Start of DATA IN THIS EXERCISE

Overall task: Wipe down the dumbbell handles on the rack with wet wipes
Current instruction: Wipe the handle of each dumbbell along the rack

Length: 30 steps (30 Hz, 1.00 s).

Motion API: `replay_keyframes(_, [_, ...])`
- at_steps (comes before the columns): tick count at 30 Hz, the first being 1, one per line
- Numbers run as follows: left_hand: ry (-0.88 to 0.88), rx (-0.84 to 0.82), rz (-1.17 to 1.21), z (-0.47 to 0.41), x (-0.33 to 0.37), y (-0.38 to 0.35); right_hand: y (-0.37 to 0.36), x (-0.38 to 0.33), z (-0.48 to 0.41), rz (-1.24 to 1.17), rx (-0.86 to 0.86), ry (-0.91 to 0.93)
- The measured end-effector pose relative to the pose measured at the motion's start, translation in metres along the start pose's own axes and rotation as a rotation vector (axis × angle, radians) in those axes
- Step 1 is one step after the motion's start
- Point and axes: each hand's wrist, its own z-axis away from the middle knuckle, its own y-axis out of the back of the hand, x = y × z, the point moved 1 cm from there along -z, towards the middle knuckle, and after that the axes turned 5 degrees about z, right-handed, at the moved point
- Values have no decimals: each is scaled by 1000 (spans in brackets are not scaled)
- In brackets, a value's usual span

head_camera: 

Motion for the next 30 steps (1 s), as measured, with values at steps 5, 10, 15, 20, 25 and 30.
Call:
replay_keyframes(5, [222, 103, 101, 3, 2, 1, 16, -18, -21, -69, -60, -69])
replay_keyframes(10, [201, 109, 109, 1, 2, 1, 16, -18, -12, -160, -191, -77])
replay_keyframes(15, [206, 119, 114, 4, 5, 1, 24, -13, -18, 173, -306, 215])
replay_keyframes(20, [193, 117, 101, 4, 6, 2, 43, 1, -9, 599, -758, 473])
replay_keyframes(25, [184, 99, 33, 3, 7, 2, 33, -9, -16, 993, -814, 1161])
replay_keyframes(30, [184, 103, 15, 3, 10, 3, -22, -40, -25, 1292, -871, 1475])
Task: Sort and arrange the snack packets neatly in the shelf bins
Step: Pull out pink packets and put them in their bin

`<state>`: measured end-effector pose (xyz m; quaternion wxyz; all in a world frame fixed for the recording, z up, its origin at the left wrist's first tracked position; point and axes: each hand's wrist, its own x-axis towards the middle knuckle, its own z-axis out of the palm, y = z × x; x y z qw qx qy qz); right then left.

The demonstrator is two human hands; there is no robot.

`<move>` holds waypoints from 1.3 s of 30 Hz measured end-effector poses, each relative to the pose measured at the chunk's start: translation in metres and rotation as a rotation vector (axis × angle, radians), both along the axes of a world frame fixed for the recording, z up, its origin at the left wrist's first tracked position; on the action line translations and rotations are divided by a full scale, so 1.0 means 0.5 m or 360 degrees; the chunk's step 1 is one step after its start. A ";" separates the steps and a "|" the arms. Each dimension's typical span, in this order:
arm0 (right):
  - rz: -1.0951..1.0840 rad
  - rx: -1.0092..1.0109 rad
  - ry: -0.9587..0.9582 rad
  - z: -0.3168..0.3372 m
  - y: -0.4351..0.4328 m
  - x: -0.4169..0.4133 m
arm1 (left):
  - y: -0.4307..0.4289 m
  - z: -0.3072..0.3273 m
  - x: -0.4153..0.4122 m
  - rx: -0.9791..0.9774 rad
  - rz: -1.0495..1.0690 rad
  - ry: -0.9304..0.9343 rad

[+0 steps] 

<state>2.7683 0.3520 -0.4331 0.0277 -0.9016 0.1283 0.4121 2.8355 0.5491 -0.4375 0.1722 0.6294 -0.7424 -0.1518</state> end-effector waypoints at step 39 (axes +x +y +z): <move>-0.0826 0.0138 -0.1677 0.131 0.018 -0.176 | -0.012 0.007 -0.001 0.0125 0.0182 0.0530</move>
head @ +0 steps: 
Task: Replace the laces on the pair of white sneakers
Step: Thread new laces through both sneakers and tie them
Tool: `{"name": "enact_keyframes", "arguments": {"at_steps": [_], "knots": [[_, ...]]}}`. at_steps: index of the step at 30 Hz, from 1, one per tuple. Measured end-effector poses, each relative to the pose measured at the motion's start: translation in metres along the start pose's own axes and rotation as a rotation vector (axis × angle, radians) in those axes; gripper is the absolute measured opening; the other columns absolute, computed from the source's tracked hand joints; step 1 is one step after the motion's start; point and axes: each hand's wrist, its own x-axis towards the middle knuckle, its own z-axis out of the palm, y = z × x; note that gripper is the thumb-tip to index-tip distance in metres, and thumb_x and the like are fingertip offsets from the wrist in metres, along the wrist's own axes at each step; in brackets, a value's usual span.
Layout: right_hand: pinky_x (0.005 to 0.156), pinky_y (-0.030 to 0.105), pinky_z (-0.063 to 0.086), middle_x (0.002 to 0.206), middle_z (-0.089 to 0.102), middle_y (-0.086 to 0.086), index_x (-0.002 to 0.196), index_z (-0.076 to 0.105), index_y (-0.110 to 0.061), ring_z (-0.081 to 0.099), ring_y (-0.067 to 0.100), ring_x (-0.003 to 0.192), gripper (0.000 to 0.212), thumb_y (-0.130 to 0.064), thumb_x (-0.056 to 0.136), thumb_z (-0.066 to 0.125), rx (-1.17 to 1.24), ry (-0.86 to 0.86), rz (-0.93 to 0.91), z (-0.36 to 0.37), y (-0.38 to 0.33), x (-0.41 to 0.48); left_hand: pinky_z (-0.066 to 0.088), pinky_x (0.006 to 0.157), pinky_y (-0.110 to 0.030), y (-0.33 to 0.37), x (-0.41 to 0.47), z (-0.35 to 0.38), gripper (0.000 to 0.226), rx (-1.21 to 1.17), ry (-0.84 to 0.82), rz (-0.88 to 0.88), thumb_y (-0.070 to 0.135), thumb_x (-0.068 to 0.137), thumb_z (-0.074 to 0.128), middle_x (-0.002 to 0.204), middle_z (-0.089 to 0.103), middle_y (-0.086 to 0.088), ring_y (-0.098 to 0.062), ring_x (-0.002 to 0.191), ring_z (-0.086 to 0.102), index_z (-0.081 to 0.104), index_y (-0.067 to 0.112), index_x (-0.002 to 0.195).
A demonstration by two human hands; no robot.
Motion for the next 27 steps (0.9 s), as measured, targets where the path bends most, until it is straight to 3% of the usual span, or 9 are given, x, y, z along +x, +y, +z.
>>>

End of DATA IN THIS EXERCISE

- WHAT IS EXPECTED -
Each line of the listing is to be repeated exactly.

- PROBLEM SOLUTION -
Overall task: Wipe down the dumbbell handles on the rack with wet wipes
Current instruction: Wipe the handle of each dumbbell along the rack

Length: 30 steps (30 Hz, 1.00 s).

Motion API: `replay_keyframes(_, [_, ...])`
- at_steps (comes before the columns): tick count at 30 Hz, the first being 1, one per line
- Numbers run as follows: left_hand: ry (-0.88 to 0.88), rx (-0.84 to 0.82), rz (-1.17 to 1.21), z (-0.47 to 0.41), x (-0.33 to 0.37), y (-0.38 to 0.35); right_hand: y (-0.37 to 0.36), x (-0.38 to 0.33), z (-0.48 to 0.41), rz (-1.24 to 1.17), rx (-0.86 to 0.86), ry (-0.91 to 0.93)
- The measured end-effector pose relative to the pose measured at the motion's start, translation in metres along the start pose's own axes and rotation as a rotation vector (axis × angle, radians) in those axes
- Step 1 is one step after the motion's start
- Point and axes: each hand's wrist, its own z-axis away from the middle knuckle, its own y-axis out of the back of the hand, x = y × z, the point moved 1 cm from there along -z, towards the middle knuckle, and after that the axes turned 5 degrees about z, right-handed, at the moved point
- Values have no decimals: each is scaled by 1000 (spans in brackets are not scaled)
- In brackets, a value's usual span

head_camera: 

Motion for the next 30 steps (1 s), as measured, with values at steps 5, 10, 15, 20, 25 and 30.
Call:
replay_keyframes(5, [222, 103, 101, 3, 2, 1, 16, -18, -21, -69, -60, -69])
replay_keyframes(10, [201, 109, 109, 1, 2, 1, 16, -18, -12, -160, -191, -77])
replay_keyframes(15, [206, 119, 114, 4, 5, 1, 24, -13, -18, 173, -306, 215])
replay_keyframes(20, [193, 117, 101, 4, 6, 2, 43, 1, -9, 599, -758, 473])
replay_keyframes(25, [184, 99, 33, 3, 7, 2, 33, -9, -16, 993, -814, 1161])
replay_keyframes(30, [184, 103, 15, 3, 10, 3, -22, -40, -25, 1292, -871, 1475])
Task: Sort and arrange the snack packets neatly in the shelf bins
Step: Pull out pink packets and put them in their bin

`<state>`: measured end-effector pose (xyz m; quaternion wxyz; all in a world frame fixed for the recording, z up, its origin at the left wrist's first tracked position; point and axes: each hand's wrist, its own x-axis towards the middle knuckle, its own z-axis out of the palm, y = z × x; x y z qw qx qy qz); right then left.

The demonstrator is two human hands; there is no robot.

`<move>` holds waypoints from 1.3 s of 30 Hz measured end-effector poses, each relative to the pose measured at the chunk's start: translation in metres and rotation as a rotation vector (axis × angle, radians), both along the axes of a world frame fixed for the recording, z up, its origin at the left wrist's first tracked position; on the action line translations and rotations are divided by a full scale, so 1.0 means 0.5 m or 360 degrees; the chunk's step 1 is one step after its start. A ";" separates the steps and a "|" the arms. Each dimension's typical span, in this order:
arm0 (right):
  - rz: -1.0951..1.0840 rad
  - rx: -1.0092..1.0109 rad
  - ry: -0.9587..0.9582 rad
  - z: -0.3168..0.3372 m
  - y: -0.4351..0.4328 m
  - x: -0.4169..0.4133 m
arm1 (left):
  - y: -0.4307..0.4289 m
  - z: -0.3072..0.3273 m
  - x: -0.4153..0.4122 m
  - rx: -0.9791..0.9774 rad
  - rz: -1.0495..1.0690 rad
  - ry: -0.9304..0.9343 rad

[+0 steps] 

<state>2.7683 0.3520 -0.4331 0.0277 -0.9016 0.1283 0.4121 2.8355 0.5491 -0.4375 0.1722 0.6294 -0.7424 -0.1518</state> end-effector waypoints at step 39 (axes +x +y +z): <move>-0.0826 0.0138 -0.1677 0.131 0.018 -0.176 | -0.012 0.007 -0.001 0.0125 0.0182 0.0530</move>
head @ +0 steps: 
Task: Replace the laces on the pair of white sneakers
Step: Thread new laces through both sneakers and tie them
Tool: `{"name": "enact_keyframes", "arguments": {"at_steps": [_], "knots": [[_, ...]]}}`. at_steps: index of the step at 30 Hz, from 1, one per tuple. Measured end-effector poses, each relative to the pose measured at the motion's start: translation in metres along the start pose's own axes and rotation as a rotation vector (axis × angle, radians) in those axes; gripper is the absolute measured opening; the other columns absolute, computed from the source's tracked hand joints; step 1 is one step after the motion's start; point and axes: each hand's wrist, its own x-axis towards the middle knuckle, its own z-axis out of the palm, y = z × x; note that gripper is the thumb-tip to index-tip distance in metres, and thumb_x and the like are fingertip offsets from the wrist in metres, along the wrist's own axes at each step; in brackets, a value's usual span.
Layout: right_hand: pinky_x (0.005 to 0.156), pinky_y (-0.030 to 0.105), pinky_z (-0.063 to 0.086), middle_x (0.002 to 0.206), middle_z (-0.089 to 0.102), middle_y (-0.086 to 0.086), index_x (-0.002 to 0.196), index_z (-0.076 to 0.105), index_y (-0.110 to 0.061), ring_z (-0.081 to 0.099), ring_y (-0.067 to 0.100), ring_x (-0.003 to 0.192), gripper (0.000 to 0.212), thumb_y (-0.130 to 0.064), thumb_x (-0.056 to 0.136), thumb_z (-0.066 to 0.125), rx (-1.17 to 1.24), ry (-0.86 to 0.86), rz (-0.93 to 0.91), z (-0.36 to 0.37), y (-0.38 to 0.33), x (-0.41 to 0.48); left_hand: pinky_z (-0.066 to 0.088), pinky_x (0.006 to 0.157), pinky_y (-0.110 to 0.030), y (-0.33 to 0.37), x (-0.41 to 0.47), z (-0.35 to 0.38), gripper (0.000 to 0.226), rx (-1.21 to 1.17), ry (-0.84 to 0.82), rz (-0.88 to 0.88), thumb_y (-0.070 to 0.135), thumb_x (-0.068 to 0.137), thumb_z (-0.074 to 0.128), middle_x (-0.002 to 0.204), middle_z (-0.089 to 0.103), middle_y (-0.086 to 0.088), ring_y (-0.098 to 0.062), ring_x (-0.002 to 0.191), ring_z (-0.086 to 0.102), index_z (-0.081 to 0.104), index_y (-0.067 to 0.112), index_x (-0.002 to 0.195).
A demonstration by two human hands; no robot.
Motion for the next 27 steps (0.9 s), as measured, targets where the path bends most, until it is straight to 3% of the usual span, or 9 are given, x, y, z along +x, +y, +z.
>>>

The answer requires nothing further.